Any projects that have already been completed or are currently in progress are not included in RenewUS. This means the Health Sciences Project, the renovations done to Place Riel and the student housing projects currently under construction in the Campus Quarter are all outside the scope of RenewUS.
Because it is the most inefficient building on campus, there will be significant attention paid to the Arts Tower. Plans for the Arts Tower are still being decided.
With an architectural style from the mid-20th century, the Arts Tower and the Murray Building do not match the rest of the core campus, which was built in a collegiate gothic style.

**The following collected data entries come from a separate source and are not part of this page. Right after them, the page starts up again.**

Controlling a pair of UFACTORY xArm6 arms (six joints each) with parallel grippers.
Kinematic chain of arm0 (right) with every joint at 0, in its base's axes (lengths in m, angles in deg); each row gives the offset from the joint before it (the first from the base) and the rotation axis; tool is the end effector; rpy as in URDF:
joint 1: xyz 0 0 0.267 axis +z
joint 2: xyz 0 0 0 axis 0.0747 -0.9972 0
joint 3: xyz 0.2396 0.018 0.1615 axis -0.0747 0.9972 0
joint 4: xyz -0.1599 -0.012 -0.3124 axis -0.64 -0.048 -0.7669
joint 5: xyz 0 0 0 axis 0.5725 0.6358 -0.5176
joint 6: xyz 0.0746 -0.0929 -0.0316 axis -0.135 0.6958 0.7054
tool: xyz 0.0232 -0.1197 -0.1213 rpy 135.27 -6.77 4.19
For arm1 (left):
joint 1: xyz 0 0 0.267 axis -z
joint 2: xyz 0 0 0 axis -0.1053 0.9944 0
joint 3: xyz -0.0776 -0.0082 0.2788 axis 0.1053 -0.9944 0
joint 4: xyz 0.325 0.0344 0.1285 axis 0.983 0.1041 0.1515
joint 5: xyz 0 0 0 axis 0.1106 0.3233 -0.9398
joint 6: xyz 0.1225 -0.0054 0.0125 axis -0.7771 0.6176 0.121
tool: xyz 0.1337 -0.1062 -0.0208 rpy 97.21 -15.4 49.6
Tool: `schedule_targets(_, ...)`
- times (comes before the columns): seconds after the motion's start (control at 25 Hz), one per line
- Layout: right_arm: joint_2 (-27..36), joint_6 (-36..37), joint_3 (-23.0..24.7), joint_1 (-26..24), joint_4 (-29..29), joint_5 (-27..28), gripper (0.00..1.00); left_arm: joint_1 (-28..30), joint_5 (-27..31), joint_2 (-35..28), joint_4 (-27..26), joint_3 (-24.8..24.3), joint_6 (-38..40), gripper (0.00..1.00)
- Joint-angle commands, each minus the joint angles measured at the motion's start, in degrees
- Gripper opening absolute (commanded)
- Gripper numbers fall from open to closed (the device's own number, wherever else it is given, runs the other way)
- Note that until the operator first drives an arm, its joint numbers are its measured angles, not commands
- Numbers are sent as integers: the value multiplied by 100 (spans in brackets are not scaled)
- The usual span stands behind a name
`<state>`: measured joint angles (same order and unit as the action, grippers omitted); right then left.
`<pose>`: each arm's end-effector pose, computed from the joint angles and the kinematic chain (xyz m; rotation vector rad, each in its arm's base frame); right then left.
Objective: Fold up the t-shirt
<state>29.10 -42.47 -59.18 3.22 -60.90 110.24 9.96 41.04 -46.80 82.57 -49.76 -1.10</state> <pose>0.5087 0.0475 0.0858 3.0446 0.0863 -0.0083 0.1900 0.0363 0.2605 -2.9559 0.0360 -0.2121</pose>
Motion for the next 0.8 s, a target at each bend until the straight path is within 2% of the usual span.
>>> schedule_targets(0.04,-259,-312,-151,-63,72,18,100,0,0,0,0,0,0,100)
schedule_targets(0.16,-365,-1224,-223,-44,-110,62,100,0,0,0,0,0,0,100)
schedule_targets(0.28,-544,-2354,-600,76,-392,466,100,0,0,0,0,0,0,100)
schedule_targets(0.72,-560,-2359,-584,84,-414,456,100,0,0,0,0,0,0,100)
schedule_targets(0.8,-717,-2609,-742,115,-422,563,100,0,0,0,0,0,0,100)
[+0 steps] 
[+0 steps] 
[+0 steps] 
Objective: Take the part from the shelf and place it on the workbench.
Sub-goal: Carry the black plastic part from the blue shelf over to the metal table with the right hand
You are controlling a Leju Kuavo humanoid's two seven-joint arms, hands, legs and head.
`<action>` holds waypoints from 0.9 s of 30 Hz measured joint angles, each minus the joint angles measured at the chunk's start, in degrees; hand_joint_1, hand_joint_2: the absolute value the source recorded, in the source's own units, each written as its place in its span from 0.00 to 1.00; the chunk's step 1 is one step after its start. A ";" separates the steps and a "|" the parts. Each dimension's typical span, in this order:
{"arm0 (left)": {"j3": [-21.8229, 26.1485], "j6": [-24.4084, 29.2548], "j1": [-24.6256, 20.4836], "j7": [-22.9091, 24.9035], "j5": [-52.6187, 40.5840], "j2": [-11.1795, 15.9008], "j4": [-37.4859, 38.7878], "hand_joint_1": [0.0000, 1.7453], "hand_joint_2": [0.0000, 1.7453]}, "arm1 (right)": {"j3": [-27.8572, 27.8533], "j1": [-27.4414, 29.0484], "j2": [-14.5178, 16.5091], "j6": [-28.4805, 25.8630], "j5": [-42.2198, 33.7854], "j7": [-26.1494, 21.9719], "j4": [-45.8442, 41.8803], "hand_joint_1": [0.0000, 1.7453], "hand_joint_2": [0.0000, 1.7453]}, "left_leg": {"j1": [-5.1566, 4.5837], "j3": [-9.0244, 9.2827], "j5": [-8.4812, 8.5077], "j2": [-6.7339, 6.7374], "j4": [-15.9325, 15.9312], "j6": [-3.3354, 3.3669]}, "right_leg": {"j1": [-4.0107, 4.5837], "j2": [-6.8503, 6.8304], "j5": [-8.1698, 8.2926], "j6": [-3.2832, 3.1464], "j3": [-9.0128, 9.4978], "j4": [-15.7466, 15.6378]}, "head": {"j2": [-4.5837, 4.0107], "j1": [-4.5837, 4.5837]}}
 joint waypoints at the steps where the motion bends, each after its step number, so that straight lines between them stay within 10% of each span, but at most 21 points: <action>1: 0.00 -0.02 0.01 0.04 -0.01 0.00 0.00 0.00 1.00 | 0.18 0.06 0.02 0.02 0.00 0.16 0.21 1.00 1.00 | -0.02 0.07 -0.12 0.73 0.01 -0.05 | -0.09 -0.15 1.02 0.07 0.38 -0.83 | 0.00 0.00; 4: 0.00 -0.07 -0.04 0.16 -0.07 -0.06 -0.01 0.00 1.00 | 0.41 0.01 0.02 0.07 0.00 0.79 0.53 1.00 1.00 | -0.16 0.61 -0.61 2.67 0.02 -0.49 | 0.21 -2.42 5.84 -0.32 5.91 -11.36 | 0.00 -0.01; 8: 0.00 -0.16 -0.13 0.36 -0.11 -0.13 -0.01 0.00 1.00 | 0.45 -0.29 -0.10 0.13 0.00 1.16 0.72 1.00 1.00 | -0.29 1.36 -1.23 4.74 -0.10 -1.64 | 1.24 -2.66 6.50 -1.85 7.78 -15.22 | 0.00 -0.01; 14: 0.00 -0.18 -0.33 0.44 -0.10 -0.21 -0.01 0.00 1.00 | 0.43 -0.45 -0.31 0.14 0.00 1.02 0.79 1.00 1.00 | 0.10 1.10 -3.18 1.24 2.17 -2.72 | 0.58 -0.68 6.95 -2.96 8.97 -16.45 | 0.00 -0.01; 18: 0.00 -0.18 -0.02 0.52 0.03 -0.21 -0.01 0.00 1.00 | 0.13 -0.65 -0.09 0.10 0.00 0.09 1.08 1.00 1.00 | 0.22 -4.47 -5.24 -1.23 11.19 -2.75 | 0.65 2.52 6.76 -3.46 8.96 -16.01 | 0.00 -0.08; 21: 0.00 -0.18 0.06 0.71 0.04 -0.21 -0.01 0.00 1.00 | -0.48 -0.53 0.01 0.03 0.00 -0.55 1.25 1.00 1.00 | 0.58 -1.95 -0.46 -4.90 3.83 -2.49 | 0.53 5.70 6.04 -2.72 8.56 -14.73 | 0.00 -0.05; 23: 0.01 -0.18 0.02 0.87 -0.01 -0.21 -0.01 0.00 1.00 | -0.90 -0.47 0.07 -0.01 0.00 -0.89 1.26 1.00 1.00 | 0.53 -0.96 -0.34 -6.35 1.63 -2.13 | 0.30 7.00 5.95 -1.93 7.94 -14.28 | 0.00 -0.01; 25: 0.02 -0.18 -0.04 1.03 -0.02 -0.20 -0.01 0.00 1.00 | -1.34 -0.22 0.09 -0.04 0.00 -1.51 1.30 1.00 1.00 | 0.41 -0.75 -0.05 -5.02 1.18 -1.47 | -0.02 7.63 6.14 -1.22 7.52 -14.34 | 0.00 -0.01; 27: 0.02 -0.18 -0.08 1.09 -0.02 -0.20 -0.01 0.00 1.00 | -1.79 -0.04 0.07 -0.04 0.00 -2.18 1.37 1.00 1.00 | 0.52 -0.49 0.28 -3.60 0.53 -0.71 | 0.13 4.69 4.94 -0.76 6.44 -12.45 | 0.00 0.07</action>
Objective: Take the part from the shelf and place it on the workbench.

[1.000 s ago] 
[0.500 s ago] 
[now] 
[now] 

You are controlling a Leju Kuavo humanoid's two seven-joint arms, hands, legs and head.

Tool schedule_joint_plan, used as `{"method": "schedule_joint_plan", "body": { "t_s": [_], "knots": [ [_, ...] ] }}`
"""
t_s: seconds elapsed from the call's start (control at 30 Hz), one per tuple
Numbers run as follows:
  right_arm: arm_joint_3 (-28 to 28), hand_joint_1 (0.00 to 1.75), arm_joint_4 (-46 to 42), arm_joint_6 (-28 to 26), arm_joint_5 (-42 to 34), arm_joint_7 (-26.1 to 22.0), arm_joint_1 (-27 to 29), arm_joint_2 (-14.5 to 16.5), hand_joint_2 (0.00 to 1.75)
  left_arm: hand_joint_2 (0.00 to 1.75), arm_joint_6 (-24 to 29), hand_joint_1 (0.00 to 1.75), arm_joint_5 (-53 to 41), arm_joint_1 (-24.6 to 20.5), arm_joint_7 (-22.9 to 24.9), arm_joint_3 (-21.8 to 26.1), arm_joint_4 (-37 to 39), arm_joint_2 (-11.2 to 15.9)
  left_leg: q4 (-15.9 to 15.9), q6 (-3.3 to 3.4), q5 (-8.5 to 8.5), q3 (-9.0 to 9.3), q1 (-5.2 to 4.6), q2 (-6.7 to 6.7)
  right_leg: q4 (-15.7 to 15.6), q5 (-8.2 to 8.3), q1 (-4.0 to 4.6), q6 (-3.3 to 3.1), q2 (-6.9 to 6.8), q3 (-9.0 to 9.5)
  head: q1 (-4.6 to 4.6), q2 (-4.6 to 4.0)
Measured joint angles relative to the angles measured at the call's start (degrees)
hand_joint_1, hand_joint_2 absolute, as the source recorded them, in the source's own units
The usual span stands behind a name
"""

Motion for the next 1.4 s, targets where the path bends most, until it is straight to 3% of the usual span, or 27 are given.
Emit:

Some ideas for the Arts Tower include preserving its unique architecture, perhaps turning it into the new, modern symbol of the university in the 21st century.
At present, RenewUS is in preliminary stages of planning and gathering funds. Planning for the interior of buildings has not yet started. Tennant had emphasized the importance of preserving the historical charm within the older buildings included in RenewUS, such as the Physics Building.
RenewUS is expected to cost more than $250 million over five years. The Sustaining Capital Grant will provide $70 million of that. New funding is expected to come from donors ($25 million), student fees (approximately $20 million) and an operating contribution of $25 million. The provincial government has also agreed to contribute $125 million annually.
According to Richard Florizone, university vice-president of finance and resources, the increase in student fees will be roughly three to four percent, or approximately $200 per student. But rest easy — RenewUS is still in the early stages of planning and is not expected to have an effect on tuition any time soon.